The effect of actin on the myosin ATPase activity for human ventricular myosin isolated from NF and MR myocardium is shown in Fig 2⇓ in the form of ATPase rates versus actin concentration. These data are also presented as Lineweaver-Burk plots in the insets. The inverse of the y-axis intercept of the Lineweaver-Burk plots is an estimate of the maximal actomyosin ATPase activity rate at saturating actin concentration, whereas the inverse of the x-axis intercept provides an estimate for the association constant of myosin for actin (Km). The maximal actomyosin ATPase activities and Km values for NF and MR did not differ significantly from each other (P>.05, Table). Maximal ATPase rates for individual samples from both myosins ranged from 0.20 to 0.41·s−1·head−1, whereas Km ranged from 2 to 7 μmol/L actin (Table⇓).
Actin filament movement over NF and MR myosins was observed with the quality of movement judged to be excellent, with >85% of all filaments moving continuously within a visual field. Composite histograms of actin filament velocities over NF and MR myosins from all hearts (NF, 619 filaments; MR, 446 filaments) are shown in Fig 3⇓. The NF (solid bars) and MR (striped bars) histograms are not statistically different (P>.05), with velocity means and SDs of 1.3±0.4 and 1.0±0.3 μm/s for NF and MR, respectively. Actin filament velocities for NF and MR myosins were also compared by determining the mean velocity for all filaments from each heart and then averaging these mean values (n=6 for both NF and MR) to get a mean for each group. Using this approach, once again actin filament velocities were not different for NF and MR myosin (see Table).
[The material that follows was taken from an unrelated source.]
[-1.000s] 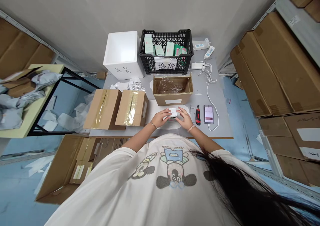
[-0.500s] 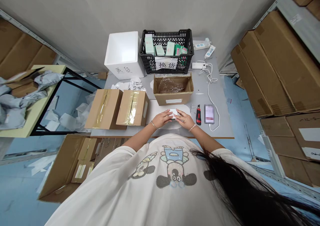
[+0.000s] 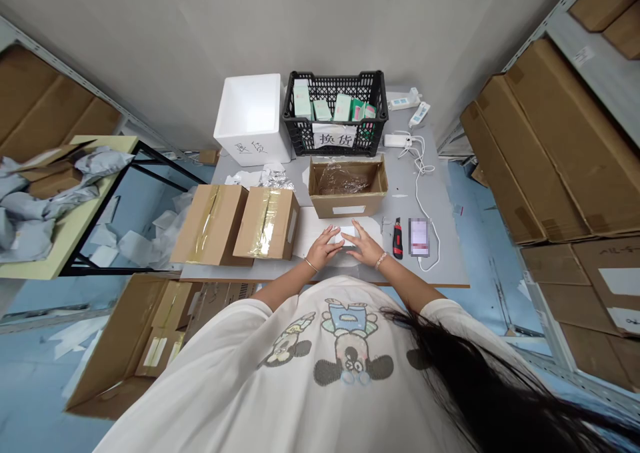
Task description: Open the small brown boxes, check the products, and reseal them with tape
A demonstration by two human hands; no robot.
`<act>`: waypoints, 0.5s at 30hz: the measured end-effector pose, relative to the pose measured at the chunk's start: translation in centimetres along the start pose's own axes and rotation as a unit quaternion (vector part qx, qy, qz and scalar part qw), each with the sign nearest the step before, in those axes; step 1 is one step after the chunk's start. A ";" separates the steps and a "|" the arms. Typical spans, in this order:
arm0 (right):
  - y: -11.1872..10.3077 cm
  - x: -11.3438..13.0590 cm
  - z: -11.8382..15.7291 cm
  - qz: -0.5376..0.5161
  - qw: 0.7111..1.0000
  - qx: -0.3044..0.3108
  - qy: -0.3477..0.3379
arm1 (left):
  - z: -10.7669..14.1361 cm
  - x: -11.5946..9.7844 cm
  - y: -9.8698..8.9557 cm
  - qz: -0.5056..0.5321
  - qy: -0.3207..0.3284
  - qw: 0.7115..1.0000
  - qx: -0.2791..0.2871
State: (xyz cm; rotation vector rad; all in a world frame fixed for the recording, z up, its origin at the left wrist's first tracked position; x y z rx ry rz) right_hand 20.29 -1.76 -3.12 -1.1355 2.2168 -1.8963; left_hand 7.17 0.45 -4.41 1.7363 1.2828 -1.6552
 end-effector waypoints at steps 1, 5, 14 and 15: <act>0.5 0.0 -0.1 -0.003 1.000 0.002 0.004 | 0.1 0.0 -0.2 -0.005 -0.004 1.000 -0.019; 0.6 0.0 -0.9 -0.014 0.999 -0.008 0.039 | 0.5 -0.6 -1.8 0.009 -0.020 0.994 -0.108; -8.7 -1.0 -5.0 -0.194 0.968 -0.102 0.121 | -0.6 -0.5 -2.9 0.274 -0.163 0.946 -0.057; -8.5 -1.6 -5.3 -0.224 0.960 -0.102 0.134 | -0.2 0.5 -1.9 0.311 -0.196 0.929 -0.034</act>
Point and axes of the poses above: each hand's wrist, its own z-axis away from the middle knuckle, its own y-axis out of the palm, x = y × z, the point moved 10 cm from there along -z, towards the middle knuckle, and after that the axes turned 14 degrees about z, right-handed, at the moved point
The present study shows that both the hydrolytic and the mechanical performances of human ventricular myosin are unaltered in heart failure due to MR. This conclusion is supported by both the maximal actomyosin ATPase activities and the in vitro myosin motility being the same for control and failing human myocardium (Figs 2 and 3⇑⇑ and the Table⇑). This conclusion is consistent with previous reports of unchanged myosin ATPase activity in hypertrophied23 24 25 and end-stage failing human myocardium.6 16 Our study extends this finding to MR failing myosin and includes the new finding that its motion-producing capacity is also unaltered.
The present results do not rule out the possibility that ventricular myosin is structurally modified in MR heart failure. For example, an atrial-like LC1 has been detected in the ventricles of hypertrophied human hearts.10 11 Rupp and Jacob8 have reported that in an improved pyrophosphate gel system, human ventricular myosin migrates down the gel as two distinct bands (VA and VB). VA migrated faster than rat cardiac V1, and VB comigrated with rat cardiac V3. Both bands were observed in normal and diseased hearts (MR and mitral stenosis), but the VA-to-VB ratio was influenced by the preload on the heart.
In addition to heavy and light chain isoform differences, alterations in the level of LC2 phosphorylation may play a role in heart failure. If LC2 phosphorylation is required for normal mechanical activity, then the observation that LC2s were completely dephosphorylated in end-stage failing myocardium (DCM)9 might explain the altered mechanics of the heart. The effect of phosphorylation could not be addressed in the present study because of the small tissue sample size. In addition, the human biopsy samples were preincubated and stored (>2 hours) in a solution containing 30 mmol/L BDM, which is likely to have completely dephosphorylated the LC2,18 given the apparent inhibition by BDM of myosin light chain kinase activity.26
The similarities in actin filament velocities over myosin from nonfailing and failing MR human hearts are not consistent with the data of Hajjar and Gwathmey27 from end-stage DCM hearts. These investigators found that both the rate of crossbridge cycling, determined from dynamic stiffness measurement, and the maximum unloaded shortening velocity (Vo) were reduced by 40% in human DCM myocardium. Although technical differences may be present (eg, the DCM fibers may not have been fully activated, reducing Vo because of the existence of a viscoelastic internal load),28 this depression may also reflect the more severe heart failure (class IV) than in the present study (class III) or the difference in etiology or ventricular stress in DCM compared with MR.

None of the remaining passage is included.